## Your objective
Look through the listing below and write out exactly the lines from the line with "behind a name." to the line with "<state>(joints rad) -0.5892", both included, and no others.

Data block below:

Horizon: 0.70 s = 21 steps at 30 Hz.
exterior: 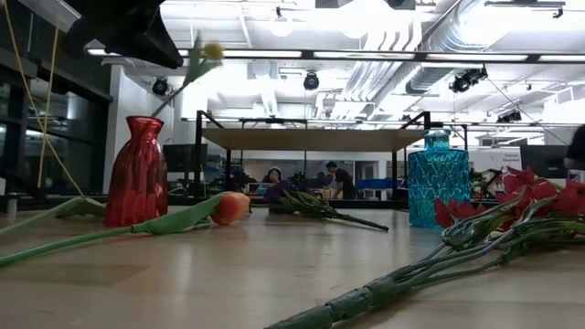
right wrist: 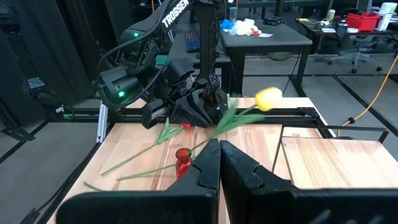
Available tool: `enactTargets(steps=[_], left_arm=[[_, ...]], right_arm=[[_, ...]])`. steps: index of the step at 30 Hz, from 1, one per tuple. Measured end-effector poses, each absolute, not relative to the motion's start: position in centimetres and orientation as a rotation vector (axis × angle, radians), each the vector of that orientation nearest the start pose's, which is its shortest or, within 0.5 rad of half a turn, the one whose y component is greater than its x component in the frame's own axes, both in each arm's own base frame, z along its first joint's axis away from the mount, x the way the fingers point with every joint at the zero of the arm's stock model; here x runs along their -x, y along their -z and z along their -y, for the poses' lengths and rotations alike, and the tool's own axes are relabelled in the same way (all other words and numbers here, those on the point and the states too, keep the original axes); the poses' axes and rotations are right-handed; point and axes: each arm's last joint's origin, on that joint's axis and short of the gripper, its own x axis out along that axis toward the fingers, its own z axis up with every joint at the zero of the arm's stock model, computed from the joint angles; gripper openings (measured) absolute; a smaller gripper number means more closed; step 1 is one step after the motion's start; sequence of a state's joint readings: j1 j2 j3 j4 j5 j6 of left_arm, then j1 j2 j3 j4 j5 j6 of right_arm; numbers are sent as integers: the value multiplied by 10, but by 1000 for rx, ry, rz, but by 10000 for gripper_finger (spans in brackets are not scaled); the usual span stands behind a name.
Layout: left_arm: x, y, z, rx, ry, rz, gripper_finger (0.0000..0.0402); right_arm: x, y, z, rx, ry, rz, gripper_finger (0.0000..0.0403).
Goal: Pick and place flowers into a vace then onto a shelf
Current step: Put the pink flower into the red vase
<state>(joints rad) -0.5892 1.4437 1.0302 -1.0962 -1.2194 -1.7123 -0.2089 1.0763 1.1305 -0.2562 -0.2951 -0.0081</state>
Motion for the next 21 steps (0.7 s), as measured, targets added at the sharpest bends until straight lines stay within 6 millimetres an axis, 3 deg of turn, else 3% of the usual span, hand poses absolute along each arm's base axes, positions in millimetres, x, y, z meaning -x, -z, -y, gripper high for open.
enactTargets(steps=[8,16,21], left_arm=[[-215,-244,111,362,-981,-232,74],[-213,-244,110,350,-985,-263,94],[-197,-252,110,364,-957,-371,109]], right_arm=[[-226,-390,39,-42,-87,-196,0],[-226,-390,39,-43,-87,-197,0],[-226,-388,39,-47,-87,-211,0]])
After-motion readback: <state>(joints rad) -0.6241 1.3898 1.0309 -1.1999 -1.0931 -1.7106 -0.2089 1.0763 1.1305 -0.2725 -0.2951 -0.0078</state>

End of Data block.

## Response to this exercise
Available tool: `enactTargets(steps=[_], left_arm=[[_, ...]], right_arm=[[_, ...]])`. steps: index of the step at 30 Hz, from 1, one per tuple. Measured end-effector poses, each absolute, not relative to the motion's start: position in centimetres and orientation as a rotation vector (axis × angle, radians), each the vector of that orientation nearest the start pose's, which is its shortest or, within 0.5 rad of half a turn, the one whose y component is greater than its x component in the frame's own axes, both in each arm's own base frame, z along its first joint's axis away from the mount, x the way the fingers point with every joint at the zero of the arm's stock model; here x runs along their -x, y along their -z and z along their -y, for the poses' lengths and rotations alike, and the tool's own axes are relabelled in the same way (all other words and numbers here, those on the point and the states too, keep the original axes); the poses' axes and rotations are right-handed; point and axes: each arm's last joint's origin, on that joint's axis and short of the gripper, its own x axis out along that axis toward the fingers, its own z axis up with every joint at the zero of the arm's stock model, computed from the joint angles; gripper openings (measured) absolute; a smaller gripper number means more closed; step 1 is one step after the motion's start; sequence of a state's joint readings: j1 j2 j3 j4 j5 j6 of left_arm, then j1 j2 j3 j4 j5 j6 of right_arm; numbers are sent as integers: the value multiplied by 10, but by 1000 for rx, ry, rz, but by 10000 for gripper_finger (spans in brackets are not scaled); the usual span stands behind a name.
Layout: left_arm: x, y, z, rx, ry, rz, gripper_finger (0.0000..0.0402); right_arm: x, y, z, rx, ry, rz, gripper_finger (0.0000..0.0403).
Goal: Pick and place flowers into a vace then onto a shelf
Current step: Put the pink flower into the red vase
<state>(joints rad) -0.5892 1.4437 1.0302 -1.0962 -1.2194 -1.7123 -0.2089 1.0763 1.1305 -0.2562 -0.2951 -0.0081</state>

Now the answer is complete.